§ **WORK REQUIRED**:
In the entries below, find the line with "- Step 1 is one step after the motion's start" and print exactly every line from there up to and including the line with "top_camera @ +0", with no other lines.

(Items listed in a dataset)
--------------------

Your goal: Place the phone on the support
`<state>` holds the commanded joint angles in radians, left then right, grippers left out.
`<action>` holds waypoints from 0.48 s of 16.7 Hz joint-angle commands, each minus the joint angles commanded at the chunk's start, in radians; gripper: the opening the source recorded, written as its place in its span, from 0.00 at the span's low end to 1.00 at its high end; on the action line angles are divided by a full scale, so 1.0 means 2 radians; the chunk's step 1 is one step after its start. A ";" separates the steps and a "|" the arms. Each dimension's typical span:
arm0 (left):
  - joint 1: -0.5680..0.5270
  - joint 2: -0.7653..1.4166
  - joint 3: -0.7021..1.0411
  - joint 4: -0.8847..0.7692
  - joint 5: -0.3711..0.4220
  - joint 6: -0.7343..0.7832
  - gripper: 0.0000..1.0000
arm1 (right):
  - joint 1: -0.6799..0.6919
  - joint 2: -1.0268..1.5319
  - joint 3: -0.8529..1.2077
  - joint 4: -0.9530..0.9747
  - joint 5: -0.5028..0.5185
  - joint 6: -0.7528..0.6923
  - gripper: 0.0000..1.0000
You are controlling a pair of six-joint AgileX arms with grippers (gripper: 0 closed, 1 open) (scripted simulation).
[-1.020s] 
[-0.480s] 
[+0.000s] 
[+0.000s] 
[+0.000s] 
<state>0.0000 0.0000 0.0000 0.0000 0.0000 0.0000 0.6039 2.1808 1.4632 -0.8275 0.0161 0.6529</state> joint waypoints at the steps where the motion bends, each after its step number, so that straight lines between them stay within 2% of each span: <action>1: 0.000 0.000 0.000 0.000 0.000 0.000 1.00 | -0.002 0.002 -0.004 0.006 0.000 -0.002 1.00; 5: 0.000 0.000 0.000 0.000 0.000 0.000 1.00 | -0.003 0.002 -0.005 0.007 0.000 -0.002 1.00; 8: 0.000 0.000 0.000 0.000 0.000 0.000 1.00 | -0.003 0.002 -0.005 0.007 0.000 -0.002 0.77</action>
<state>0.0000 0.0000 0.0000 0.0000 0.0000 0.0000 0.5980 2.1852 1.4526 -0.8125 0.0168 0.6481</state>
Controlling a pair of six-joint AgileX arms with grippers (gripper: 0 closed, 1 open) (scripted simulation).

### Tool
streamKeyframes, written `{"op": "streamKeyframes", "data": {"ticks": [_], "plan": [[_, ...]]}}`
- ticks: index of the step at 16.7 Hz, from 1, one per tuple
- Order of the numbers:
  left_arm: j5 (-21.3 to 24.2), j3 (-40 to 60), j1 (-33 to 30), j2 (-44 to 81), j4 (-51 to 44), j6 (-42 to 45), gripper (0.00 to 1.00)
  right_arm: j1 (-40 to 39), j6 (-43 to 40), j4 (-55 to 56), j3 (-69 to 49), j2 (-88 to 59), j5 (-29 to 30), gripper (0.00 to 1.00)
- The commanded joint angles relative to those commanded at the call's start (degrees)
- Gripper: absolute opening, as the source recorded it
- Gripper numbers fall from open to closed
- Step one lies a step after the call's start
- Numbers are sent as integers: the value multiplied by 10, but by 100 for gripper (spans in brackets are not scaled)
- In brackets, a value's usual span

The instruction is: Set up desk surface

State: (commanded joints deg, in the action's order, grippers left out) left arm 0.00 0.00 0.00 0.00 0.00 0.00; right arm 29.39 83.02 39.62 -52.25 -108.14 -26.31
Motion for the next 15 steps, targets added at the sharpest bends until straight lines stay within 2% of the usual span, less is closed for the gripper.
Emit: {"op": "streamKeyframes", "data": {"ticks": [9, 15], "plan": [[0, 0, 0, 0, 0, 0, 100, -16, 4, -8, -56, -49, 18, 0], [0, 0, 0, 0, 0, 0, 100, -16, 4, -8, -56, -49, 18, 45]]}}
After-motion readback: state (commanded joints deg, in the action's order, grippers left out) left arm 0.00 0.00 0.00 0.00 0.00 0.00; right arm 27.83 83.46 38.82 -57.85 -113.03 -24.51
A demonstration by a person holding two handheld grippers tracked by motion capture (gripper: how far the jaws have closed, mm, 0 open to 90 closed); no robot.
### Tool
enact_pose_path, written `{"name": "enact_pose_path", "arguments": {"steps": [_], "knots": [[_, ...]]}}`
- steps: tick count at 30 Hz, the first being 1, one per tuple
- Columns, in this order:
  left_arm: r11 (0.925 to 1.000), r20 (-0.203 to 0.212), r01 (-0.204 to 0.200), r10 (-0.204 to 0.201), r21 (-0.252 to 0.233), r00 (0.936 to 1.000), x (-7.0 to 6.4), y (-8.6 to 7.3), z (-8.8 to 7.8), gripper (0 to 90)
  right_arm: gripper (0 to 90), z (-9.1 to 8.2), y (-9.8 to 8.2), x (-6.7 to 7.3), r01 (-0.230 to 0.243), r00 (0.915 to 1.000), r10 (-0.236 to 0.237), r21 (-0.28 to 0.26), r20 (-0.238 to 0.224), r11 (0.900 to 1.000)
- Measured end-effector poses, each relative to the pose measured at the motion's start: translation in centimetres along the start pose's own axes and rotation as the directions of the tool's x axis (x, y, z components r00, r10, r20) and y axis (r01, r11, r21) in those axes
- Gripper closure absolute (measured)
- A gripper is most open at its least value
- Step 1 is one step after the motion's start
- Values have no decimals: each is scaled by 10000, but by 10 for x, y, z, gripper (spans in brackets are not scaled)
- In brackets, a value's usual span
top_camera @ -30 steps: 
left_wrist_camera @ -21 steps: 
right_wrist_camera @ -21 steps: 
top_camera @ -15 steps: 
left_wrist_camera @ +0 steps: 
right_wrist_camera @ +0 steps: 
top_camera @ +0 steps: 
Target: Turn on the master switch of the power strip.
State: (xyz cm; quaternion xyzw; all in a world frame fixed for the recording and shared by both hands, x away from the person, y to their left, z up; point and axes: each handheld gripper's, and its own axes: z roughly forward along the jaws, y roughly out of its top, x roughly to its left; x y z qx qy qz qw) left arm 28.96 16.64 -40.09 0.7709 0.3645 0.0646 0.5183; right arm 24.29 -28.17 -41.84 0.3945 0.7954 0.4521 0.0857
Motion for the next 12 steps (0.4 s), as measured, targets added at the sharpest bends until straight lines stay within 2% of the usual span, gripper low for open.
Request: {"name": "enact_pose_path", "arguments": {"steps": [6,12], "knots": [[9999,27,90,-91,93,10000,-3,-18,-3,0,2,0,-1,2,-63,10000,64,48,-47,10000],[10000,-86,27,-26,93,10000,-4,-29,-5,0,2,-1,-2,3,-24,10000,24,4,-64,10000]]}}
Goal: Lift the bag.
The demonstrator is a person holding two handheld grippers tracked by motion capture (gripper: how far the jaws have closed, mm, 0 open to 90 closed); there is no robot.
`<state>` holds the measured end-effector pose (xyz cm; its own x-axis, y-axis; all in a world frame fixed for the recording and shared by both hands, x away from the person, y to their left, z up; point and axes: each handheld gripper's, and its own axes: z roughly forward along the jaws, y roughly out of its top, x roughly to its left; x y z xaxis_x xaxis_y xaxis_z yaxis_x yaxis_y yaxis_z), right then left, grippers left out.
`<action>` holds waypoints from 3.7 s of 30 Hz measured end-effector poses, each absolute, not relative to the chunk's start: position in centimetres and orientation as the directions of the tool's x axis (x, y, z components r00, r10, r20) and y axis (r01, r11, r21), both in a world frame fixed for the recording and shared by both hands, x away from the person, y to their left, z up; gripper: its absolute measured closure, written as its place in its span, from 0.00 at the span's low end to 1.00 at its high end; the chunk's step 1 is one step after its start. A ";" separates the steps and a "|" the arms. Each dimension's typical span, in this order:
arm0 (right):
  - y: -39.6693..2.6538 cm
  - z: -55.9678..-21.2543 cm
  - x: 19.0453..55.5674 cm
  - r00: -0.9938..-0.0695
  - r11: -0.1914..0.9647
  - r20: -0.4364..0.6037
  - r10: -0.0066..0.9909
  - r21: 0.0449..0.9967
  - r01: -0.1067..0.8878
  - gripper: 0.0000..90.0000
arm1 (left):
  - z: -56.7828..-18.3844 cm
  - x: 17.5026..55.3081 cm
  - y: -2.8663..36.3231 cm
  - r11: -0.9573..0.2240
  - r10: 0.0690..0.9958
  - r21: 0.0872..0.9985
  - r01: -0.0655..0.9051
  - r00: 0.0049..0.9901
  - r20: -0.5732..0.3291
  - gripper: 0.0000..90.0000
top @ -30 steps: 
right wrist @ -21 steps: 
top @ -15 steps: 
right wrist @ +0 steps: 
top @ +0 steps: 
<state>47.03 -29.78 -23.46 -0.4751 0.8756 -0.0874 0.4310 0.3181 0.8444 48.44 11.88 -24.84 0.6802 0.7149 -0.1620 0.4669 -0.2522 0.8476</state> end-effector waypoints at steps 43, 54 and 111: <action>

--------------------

§ **THE ANSWER**:
- Step 1 is one step after the motion's start
- Values have no decimals: each is scaled by 10000, but by 10 for x, y, z, gripper (spans in brackets are not scaled)
- In brackets, a value's usual span
top_camera @ -30 steps: 
left_wrist_camera @ -21 steps: 
right_wrist_camera @ -21 steps: 
top_camera @ -15 steps: 
left_wrist_camera @ +0 steps: 
right_wrist_camera @ +0 steps: 
top_camera @ +0 steps: 

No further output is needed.